►
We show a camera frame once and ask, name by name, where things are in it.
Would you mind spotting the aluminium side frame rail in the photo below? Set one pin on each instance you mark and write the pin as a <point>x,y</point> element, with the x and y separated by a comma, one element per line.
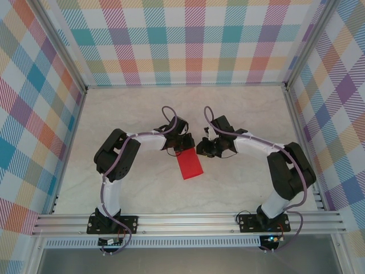
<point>74,128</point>
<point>299,125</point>

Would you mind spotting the grey metal panel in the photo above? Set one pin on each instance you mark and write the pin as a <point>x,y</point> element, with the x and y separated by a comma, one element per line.
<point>185,261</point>

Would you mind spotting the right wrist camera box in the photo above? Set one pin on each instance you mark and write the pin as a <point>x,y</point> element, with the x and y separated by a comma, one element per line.
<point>210,133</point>

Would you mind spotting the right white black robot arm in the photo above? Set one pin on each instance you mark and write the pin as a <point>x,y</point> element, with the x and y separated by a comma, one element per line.
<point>291,171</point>

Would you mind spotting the aluminium frame post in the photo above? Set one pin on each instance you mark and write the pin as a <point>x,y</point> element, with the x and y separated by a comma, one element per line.
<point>58,42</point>
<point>307,42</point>

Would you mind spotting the aluminium rear frame rail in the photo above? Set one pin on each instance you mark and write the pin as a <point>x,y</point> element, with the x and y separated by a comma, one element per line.
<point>185,85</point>

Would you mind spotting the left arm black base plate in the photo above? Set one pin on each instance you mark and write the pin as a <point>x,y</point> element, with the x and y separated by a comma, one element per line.
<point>131,224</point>

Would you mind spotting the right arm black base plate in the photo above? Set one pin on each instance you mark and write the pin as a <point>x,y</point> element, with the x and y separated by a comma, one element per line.
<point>242,225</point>

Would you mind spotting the aluminium mounting rail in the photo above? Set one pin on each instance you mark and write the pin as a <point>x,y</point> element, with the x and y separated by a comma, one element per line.
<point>185,224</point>

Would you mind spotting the red square paper sheet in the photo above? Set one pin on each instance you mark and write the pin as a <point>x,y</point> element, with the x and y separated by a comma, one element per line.
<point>191,167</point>

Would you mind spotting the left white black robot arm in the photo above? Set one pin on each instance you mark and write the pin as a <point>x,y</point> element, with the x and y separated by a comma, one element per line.
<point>117,160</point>

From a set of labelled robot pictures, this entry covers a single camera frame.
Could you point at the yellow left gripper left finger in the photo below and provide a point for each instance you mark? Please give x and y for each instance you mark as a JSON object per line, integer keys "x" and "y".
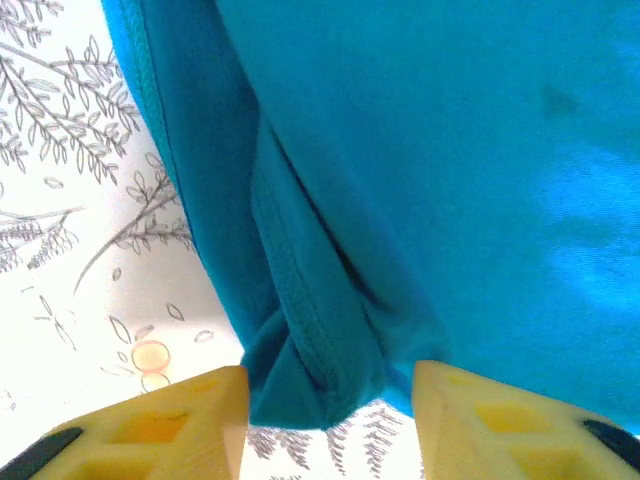
{"x": 150, "y": 440}

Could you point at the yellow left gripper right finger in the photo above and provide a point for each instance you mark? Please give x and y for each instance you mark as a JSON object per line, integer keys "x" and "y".
{"x": 500, "y": 430}

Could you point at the blue t-shirt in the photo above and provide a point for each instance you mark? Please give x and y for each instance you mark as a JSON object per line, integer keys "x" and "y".
{"x": 400, "y": 175}

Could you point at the floral tablecloth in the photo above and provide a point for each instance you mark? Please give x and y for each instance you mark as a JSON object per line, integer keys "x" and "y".
{"x": 65, "y": 250}

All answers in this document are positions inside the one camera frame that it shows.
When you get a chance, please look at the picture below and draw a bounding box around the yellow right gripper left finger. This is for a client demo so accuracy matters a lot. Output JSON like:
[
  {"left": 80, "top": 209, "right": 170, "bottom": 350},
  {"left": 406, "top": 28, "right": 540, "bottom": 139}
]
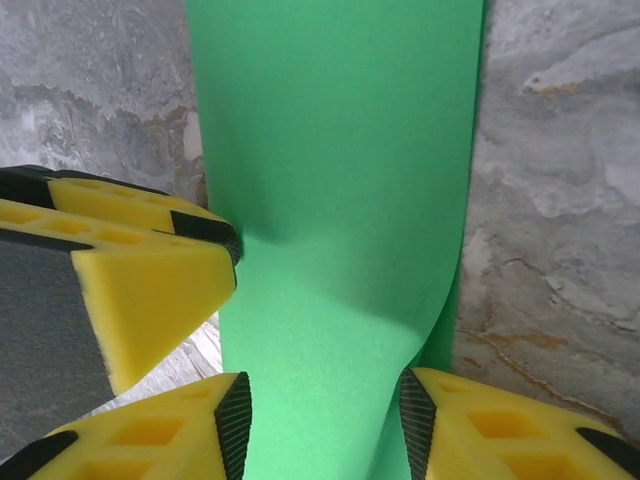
◄
Work to be completed →
The word "camera" may appear in several lines of the data; copy every line where it does.

Solution →
We show a camera frame once and ask, name by name, where things are in it.
Would you mind spotting the right wrist camera box in the photo above? Set one pin on each instance you mark and write the pin as a <point>x,y</point> element, with the x and y separated by a comma, one element per line.
From a set of labelled robot pictures, this entry covers a single camera frame.
All answers in this document are positions inside the one camera frame that it shows.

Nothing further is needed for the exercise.